İmam Humeyni o dönemlerde zorba ve diktatör rejime bağlı bazı aşiret ve güçlerin isimlerini de anarak bu kesimlerin halkın namusu ve malına tecavüz ettiklerini hatırlatmakta ve şöyle demektedir:
“Ben çocuklukta savaştaydım… Zillet altındaydık, Recebaliler aşiretinin saldırısına uğradık ve bizim tüfeklerimiz vardı ve ben o dönemlerde büluğ çağına yeni girmiştim. Çocuktum. Saldırılardan korunmak için siperler oluşturmuştuk.
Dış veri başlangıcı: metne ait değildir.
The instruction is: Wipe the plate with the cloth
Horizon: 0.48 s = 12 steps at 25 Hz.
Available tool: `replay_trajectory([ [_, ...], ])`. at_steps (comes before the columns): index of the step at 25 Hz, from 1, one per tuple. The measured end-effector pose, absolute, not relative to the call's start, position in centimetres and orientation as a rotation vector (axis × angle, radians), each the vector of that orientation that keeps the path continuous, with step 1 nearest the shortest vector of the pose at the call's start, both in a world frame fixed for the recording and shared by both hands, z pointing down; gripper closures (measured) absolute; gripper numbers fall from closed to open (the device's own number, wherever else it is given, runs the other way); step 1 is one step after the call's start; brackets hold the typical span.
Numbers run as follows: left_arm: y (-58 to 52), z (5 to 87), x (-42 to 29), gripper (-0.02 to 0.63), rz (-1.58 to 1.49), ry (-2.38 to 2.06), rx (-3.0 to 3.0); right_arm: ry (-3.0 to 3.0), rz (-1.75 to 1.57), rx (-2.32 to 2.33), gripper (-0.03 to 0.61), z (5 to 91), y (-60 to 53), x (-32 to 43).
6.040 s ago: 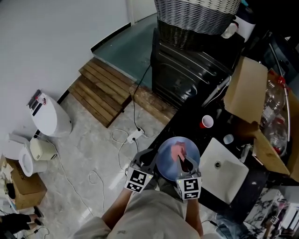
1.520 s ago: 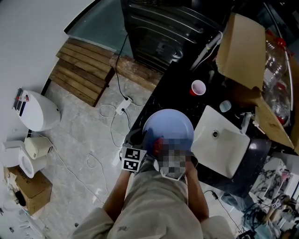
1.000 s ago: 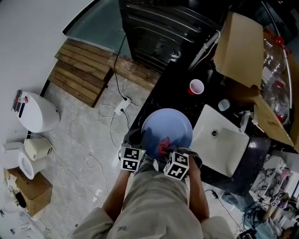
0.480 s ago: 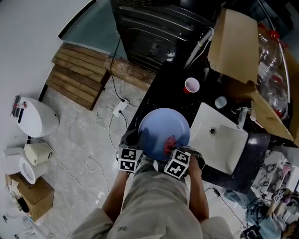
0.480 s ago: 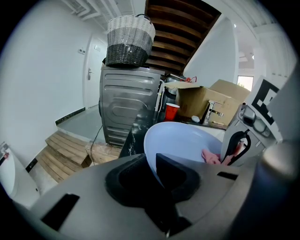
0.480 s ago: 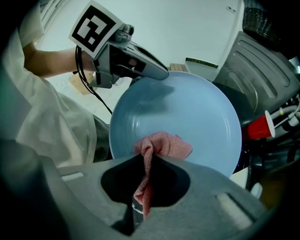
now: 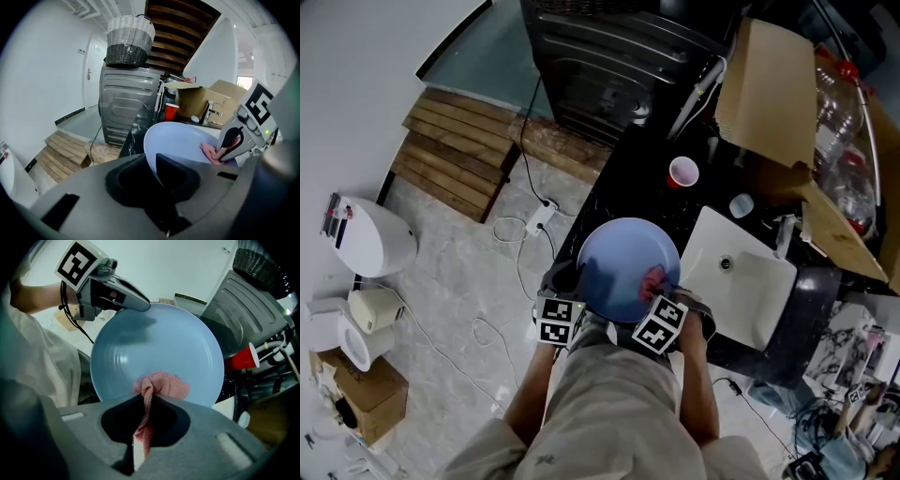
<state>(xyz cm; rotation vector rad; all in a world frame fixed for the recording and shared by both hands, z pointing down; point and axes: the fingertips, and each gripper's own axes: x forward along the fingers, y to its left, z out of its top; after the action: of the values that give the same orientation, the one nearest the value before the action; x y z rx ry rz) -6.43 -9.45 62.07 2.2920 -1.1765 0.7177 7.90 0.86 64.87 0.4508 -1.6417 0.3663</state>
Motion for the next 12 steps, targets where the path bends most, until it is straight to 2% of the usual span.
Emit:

Sürekli olarak siperlere gidip nöbet tutuyorduk. 22 Şubat 1920’de ingilizlerin himayesiyle Rıza Han’ın yaptığı darbe, Kacar döneminin sona ermesiyle sonuçlandı ve bu durum halka her türlü kötülükte bulunan ve zulmeden bazı aşiret liderlerinin kanunsuz girişimlerini sınırlı da olsa önledi. Ama bunun karşılığında yeni diktatörlükteki bir aile grubu (Şah ve ailesi) mazlum İran halkının geleceğini gaspetti. Kısaca Şahlık rejimi geçmiş rejimin yerini aldı. İran halkı için aslında değişen pek bir şey olmadı.”
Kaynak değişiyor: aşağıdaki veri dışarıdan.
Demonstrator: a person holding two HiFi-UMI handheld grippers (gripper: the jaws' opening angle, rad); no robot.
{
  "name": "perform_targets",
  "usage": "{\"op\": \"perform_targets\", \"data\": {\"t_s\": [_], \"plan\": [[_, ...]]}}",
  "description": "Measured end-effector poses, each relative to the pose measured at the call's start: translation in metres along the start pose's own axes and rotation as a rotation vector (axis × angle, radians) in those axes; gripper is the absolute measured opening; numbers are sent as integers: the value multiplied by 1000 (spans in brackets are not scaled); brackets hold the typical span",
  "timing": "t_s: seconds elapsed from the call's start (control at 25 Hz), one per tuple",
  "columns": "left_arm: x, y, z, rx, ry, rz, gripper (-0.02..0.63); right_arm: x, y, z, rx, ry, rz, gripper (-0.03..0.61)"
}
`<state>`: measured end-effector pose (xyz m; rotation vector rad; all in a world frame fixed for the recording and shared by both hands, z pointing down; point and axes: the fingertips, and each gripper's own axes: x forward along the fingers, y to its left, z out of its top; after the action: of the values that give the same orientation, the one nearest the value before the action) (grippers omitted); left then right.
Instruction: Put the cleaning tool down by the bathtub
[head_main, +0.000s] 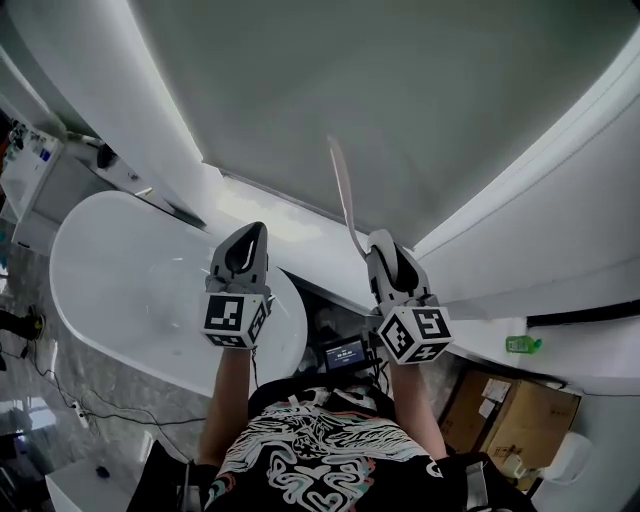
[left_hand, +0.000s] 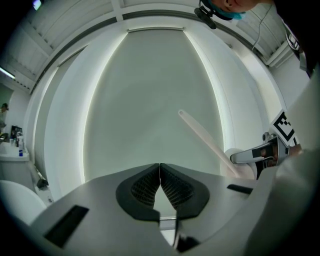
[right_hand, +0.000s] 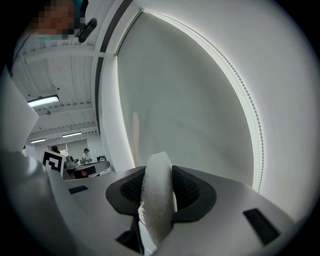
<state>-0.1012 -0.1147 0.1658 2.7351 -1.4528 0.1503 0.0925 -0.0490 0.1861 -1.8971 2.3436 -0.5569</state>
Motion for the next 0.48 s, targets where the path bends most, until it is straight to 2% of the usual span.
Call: {"op": "perform_targets", "data": {"t_s": [0.48], "plan": [[42, 22, -11, -29, 12, 20, 17, 48, -8, 2, -2, 18, 36, 146]]}}
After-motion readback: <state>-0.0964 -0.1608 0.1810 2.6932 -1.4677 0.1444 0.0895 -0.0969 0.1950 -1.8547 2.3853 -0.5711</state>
İşte böyle bir ortamda, yani bir taraftan meşrutiyet sonrası döneminin yönetimi ve ingilizlerin girişimleri, diğer taraftan Batı’nın düşmanlığı gibi bir durumla karşı karşıya kalan İslam alimleri, İslam dinini ve kendi konumlarını savunmanın çabasına düştüler. Bu doğrultuda Ayetullah’il Uzma Hac Şeyh Abdulkerim Hairi, dönemin Kum ulemasının daveti üzerine Erak kentinden Kum kentine göçtü. Öte yandan İslami ilimlerin çeşitli dallarını Erak ve Humeyn’de başarılı bir şekilde tamamlayan Ayetullah Humeyni de, Kum’a göçtü. Böylece Kum’da İslami ilimler medreseleri ve İslam alimleri’nin konumu pekiştirilmiş oldu.
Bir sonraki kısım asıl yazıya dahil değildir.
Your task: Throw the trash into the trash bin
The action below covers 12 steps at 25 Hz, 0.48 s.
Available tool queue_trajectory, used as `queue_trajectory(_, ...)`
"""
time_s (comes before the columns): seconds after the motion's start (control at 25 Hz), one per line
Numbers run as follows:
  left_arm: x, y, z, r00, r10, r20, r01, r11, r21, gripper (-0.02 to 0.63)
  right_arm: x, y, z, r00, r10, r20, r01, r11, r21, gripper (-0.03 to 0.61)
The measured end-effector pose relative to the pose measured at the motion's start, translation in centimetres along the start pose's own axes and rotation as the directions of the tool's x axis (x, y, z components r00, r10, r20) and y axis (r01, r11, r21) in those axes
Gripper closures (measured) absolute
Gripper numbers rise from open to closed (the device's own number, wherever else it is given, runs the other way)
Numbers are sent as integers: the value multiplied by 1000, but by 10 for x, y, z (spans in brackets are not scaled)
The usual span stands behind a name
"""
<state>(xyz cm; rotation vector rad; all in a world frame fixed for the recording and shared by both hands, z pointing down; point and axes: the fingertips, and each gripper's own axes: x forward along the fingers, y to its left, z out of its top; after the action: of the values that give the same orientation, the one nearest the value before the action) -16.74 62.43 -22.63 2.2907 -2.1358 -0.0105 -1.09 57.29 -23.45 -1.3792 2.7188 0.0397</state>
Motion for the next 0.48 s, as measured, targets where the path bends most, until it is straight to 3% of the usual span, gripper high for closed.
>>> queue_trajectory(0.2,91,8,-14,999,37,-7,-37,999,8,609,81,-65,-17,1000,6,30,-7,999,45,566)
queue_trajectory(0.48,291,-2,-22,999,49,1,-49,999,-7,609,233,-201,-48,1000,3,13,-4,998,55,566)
Elbette pek fazla zaman geçmeden İmam Humeyni irfan, felsefe, usul-ü fıkıh dallarında diğer hocaların arasında seçkin bir konuma yükseldi. Ayetullah’il Uzma Hairi’nin rıhletinden sonra 30 Ocak 1926’da Kum Dini İlimler Merkezi, yokolma gibi bir tehditle karşı karşıyaydı. Ulema bu tehdit karşısında bir çare peşindeydi. Ardından 8 yıl boyunca Kum İslami İlimler Merkezi, Ayetullah’il Uzma Seyyid Muhammed Huccet, Seyyid Sadreddin Sadr ve Seyyid Muhammed Taki Hansari gibi müctehidlerce yönetildi. Dönemin tanınmış müctehidlerinden Ayetullah Burucerdi, merhum Ayetullah Hairi’nin yerine İslami İlimler Merkezi’nin başına geçecek uygun bir şahsiyetti. Bu yöndeki teklif Ayetullah Hairi’nin talebeleri ve özellikle de İmam Humeyni tarafından gündeme getirildi. İmam Humeyni Ayetullah Burucerdi’yi Kum’a davet ederken İslami İlimler Merkezi’nin başına geçmesi gibi önemli bir görevi üstlenmesi için büyük çaba gösterdi.